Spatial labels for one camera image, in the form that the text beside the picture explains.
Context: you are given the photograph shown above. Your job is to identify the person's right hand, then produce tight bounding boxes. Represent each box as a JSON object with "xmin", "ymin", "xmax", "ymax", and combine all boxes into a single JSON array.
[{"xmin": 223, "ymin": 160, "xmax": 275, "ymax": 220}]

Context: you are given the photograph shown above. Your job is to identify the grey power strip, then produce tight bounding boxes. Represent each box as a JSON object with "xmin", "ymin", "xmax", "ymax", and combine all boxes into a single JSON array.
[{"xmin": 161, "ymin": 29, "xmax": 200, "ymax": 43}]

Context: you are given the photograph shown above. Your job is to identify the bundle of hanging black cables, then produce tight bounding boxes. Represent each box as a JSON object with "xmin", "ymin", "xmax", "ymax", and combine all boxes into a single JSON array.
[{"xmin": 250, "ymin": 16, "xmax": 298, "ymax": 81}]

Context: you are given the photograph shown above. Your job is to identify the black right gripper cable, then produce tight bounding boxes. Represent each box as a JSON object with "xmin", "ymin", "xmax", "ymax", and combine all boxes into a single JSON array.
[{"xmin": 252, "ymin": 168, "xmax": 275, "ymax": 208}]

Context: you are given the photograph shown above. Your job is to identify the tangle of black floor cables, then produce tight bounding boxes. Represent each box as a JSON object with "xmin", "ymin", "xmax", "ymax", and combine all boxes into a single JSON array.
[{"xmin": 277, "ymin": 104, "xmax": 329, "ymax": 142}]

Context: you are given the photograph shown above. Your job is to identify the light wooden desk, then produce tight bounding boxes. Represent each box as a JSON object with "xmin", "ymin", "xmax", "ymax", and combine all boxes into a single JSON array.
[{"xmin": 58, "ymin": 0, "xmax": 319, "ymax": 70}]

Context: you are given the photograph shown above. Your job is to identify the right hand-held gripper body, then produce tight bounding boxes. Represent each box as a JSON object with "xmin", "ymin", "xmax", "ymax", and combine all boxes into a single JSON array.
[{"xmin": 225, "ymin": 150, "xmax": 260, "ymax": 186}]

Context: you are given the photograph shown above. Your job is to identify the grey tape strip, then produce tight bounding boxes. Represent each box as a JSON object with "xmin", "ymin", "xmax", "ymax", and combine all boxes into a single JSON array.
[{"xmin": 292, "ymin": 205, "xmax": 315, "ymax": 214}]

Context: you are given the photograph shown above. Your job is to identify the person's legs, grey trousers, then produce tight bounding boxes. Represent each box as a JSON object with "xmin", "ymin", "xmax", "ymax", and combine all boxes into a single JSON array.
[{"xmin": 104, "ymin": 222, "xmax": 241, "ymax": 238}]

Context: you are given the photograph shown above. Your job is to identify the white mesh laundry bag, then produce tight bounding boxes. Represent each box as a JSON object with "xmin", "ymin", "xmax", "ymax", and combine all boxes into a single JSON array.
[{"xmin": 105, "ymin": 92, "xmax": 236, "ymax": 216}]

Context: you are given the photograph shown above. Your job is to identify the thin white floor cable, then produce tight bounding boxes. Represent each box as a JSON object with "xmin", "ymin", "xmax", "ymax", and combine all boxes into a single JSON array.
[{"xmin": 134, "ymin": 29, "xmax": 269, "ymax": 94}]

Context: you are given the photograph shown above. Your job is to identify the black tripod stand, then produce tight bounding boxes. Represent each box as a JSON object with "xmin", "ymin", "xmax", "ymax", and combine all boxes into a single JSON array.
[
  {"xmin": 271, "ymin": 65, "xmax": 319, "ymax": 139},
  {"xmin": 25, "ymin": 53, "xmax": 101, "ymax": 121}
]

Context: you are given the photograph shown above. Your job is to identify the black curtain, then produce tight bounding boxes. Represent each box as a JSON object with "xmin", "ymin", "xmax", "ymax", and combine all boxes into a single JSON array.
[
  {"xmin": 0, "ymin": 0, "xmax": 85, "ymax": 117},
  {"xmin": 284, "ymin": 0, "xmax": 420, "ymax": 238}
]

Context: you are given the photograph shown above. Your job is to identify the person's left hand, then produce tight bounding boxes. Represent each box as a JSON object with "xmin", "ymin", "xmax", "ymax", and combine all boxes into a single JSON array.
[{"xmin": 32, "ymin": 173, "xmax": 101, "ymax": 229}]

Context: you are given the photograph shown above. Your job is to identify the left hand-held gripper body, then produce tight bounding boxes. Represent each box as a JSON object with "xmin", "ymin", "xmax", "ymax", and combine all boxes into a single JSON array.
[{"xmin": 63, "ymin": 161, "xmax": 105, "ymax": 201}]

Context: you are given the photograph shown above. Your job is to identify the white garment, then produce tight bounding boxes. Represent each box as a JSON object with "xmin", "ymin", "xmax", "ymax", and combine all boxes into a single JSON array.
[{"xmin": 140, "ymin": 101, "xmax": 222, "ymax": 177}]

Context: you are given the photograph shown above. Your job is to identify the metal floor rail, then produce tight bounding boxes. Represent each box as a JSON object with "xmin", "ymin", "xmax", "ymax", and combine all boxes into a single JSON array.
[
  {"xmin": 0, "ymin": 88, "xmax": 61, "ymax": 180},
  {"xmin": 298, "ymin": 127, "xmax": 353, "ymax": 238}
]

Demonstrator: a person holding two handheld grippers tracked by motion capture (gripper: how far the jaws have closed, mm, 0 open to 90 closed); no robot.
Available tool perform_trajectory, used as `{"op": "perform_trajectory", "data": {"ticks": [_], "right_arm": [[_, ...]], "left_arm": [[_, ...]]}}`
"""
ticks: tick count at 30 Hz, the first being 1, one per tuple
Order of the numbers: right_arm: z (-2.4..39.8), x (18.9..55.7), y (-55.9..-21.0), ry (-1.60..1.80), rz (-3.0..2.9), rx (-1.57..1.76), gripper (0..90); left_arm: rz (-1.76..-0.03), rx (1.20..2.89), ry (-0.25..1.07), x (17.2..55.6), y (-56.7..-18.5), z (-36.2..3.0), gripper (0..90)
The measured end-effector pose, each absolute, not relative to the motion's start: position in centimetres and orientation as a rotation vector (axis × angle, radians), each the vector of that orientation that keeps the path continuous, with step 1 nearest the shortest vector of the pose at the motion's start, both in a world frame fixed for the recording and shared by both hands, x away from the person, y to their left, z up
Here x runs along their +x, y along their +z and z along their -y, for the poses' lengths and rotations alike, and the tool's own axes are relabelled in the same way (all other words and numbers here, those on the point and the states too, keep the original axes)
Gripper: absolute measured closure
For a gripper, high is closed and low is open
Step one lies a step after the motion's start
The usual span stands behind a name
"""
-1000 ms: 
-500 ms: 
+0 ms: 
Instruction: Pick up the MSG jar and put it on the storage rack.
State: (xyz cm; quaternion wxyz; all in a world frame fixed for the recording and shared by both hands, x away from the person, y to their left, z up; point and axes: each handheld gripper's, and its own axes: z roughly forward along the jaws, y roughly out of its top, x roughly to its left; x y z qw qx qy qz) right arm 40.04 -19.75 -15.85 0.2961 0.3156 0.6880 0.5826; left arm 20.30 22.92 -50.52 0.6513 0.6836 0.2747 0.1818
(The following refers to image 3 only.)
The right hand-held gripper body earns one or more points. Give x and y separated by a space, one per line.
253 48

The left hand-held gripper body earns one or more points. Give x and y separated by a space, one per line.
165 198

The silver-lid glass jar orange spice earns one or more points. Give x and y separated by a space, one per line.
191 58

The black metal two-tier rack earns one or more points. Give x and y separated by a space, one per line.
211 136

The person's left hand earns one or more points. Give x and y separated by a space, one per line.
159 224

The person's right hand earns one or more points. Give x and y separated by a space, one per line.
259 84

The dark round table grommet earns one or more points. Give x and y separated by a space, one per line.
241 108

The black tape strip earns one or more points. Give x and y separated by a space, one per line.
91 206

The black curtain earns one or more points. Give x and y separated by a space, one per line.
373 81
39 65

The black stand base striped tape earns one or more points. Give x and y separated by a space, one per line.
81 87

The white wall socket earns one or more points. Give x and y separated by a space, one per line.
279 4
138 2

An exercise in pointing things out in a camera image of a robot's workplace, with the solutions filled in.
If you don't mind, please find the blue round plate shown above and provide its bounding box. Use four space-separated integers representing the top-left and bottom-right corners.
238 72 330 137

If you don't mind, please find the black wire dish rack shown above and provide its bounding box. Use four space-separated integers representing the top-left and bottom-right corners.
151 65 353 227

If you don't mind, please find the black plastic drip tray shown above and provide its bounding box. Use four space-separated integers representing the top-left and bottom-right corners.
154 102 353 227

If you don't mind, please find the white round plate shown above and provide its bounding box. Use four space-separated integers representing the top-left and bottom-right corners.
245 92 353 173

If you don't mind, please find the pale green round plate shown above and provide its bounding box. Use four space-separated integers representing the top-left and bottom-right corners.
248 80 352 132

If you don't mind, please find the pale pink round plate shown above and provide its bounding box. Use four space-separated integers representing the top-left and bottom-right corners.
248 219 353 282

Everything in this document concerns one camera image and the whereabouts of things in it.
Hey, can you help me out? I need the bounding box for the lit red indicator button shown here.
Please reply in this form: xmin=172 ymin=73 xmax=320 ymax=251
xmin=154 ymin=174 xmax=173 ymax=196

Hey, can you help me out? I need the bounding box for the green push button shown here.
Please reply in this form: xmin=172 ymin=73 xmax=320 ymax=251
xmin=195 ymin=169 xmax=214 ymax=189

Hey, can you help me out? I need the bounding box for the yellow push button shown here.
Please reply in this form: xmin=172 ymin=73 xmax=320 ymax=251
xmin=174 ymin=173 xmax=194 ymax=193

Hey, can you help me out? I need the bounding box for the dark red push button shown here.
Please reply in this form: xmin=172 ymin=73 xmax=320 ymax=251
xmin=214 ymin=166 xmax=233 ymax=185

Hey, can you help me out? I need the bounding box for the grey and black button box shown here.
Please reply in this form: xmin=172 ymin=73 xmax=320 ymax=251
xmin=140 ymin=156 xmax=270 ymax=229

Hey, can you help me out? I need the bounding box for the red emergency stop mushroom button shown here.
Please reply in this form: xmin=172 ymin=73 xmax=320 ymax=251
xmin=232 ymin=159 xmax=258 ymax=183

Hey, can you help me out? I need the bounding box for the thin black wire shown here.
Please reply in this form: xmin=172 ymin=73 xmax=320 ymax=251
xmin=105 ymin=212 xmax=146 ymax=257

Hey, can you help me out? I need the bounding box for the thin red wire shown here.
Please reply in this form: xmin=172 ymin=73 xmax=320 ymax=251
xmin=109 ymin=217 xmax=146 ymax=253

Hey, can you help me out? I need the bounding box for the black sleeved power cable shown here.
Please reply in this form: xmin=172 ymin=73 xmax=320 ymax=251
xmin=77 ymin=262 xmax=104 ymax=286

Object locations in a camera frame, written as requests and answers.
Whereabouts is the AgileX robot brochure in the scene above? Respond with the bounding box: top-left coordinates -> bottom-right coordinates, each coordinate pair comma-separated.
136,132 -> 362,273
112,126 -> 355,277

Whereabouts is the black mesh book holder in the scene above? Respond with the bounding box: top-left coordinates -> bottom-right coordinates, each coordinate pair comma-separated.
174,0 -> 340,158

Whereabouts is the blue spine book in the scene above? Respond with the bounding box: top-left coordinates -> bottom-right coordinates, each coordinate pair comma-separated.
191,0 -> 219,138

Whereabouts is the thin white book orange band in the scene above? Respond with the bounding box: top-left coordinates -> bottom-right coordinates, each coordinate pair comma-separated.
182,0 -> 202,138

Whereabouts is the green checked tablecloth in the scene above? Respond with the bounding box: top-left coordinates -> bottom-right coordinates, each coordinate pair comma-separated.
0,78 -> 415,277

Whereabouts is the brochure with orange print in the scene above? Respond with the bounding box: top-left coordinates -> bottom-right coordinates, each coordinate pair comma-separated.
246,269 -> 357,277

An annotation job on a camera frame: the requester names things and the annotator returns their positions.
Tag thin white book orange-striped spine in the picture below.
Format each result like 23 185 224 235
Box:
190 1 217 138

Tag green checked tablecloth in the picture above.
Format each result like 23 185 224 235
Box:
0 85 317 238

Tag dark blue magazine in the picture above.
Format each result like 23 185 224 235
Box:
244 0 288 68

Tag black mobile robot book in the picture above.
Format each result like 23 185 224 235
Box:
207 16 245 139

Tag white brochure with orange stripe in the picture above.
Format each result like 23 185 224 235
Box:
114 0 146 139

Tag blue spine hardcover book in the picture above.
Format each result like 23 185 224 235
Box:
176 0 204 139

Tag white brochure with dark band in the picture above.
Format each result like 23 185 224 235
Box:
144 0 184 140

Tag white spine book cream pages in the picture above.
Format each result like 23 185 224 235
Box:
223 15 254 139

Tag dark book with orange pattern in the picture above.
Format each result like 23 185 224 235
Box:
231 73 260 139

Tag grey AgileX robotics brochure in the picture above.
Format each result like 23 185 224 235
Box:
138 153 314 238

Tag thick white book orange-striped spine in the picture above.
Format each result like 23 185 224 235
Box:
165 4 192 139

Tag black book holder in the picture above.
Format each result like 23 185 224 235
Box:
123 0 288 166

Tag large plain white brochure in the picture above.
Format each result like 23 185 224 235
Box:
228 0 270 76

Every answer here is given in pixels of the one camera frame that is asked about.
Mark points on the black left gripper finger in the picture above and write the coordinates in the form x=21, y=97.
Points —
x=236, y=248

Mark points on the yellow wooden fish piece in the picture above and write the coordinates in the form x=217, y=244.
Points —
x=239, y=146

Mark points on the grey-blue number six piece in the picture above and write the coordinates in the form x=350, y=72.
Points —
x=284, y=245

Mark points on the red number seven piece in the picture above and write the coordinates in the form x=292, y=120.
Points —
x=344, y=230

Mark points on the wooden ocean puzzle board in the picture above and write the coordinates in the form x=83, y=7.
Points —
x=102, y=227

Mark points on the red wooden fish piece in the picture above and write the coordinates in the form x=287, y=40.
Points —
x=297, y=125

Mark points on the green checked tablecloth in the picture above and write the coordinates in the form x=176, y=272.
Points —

——

Copy each line from the entries above that has the word "fish" in it.

#### Result of the task:
Mark points on the yellow wooden fish piece in the picture above and write the coordinates in the form x=217, y=244.
Mark points on the red wooden fish piece in the picture above and write the coordinates in the form x=287, y=40.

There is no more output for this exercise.